Taxes on real estate are the most effective taxes possible: there are almost no disruptive effects on the real economy, because income from real estate doesn't require the one who profits from owning this form of physical capital to put in much effort. Furthermore, it is very hard to evade this type of taxes. Unfortunately, political parties are not willing to make use of this fiscal instrument. Right-wing parties could benefit from this policy, since the rate of taxes on revenue from hard work could be decreased. In addition, this policy would be worth it for left-wing parties, since it combats inequalities in income and wealth, within and between generations. Economists advocate that housing should be taxed accordingly, in the same manner as savings. Capital earnings on sold houses have to be taxed as well, but parties are scared to damage themselves. This particularly has to do with the fact that the Dutch electorate profits from the current fiscal system, which makes changing the system in any seemingly adverse way political suicide. 

Inheritance taxes

Most economists argue that inheritances have to be taxed more heavily. The majority of people don't even want to leave their children anything. This is a case of wealth for which the recipient doesn't have to do anything as well, which means that it can hardly be justified that that person has the right to be the sole beneficiary. Really wealthy people try to get their capital taxed even less than what is required by the current Act of Succession (Successiewet): they actively seek to find loopholes in the legislative system to transfer their wealth to the next generation almost tax-free (by means of so-called business succession). 

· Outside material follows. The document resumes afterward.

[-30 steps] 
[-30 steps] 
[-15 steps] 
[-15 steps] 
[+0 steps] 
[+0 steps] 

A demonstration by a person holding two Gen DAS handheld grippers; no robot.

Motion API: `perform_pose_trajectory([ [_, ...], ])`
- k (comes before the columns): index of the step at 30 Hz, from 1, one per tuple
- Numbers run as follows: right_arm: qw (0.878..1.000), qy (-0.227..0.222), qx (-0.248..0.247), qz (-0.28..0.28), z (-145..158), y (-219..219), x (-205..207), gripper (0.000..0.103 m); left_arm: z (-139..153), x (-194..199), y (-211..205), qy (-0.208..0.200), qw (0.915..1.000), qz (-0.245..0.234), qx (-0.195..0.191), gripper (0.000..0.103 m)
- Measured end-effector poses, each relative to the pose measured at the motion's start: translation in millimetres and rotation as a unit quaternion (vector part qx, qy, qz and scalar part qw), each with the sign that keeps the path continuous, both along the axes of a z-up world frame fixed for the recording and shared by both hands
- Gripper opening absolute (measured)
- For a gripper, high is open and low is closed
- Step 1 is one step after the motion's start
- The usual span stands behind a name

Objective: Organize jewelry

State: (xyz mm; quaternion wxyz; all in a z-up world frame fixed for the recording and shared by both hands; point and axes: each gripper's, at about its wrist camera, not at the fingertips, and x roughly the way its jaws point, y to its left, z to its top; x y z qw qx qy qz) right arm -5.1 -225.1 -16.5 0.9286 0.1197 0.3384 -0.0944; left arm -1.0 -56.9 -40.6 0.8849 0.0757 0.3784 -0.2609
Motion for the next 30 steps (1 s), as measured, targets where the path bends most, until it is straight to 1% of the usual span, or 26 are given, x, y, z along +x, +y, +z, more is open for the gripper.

Pricing environmental damages

The famous economist Arthur Pigou advocated taxing companies that pollute their environment as soon as in 1911. Most economists are united on this topic as well: pricing greenhouse gases such as carbon dioxide should be done in the whole economic system. Everyone should pay for what he emits, without any exceptions, preferably via a European system. However, in politics, something strange is occurring: left-wing parties accuse the market mechanism of ruining sectors such as culture or health care, whereas they would like to leave pricing of pollution to the market. And right-wing parties leave the market mechanism to arrange markets in almost any situation, but are firmly opposed to doing the same with the pricing of emission allowances. This policy is contradictory on both sides of the political spectrum. The sixth point, introducing road pricing, is comparable to the case of pricing environmental damages: road pricing offers a solution to another externality, namely the fact that no individual discounts the interest of motorists as a whole and the possibility of serious congestions. By pricing congestion, congestions will belong to a thing of the past, leading to huge benefits in terms of efficiency and time. 

Capital requirements for banks

Banks take too much risk, because they are not exposed to the risk themselves. During the financial crisis of 2008, investments of banks were financed with 2% equity and 98% borrowed capital (!). By raising the capital requirements, we align the interests of banks with those of the community, since banks will feel the pain more when an investment turns south. In this way, financial crises can be avoided more easily and the effects of the crisis can be mitigated. After the crisis, capital requirements have been raised to a minimum of 3% equity. This is absolutely too little, since the risk of banks still is at minimum. Suggestions of economists are around 15%, which is a far more substantial ratio.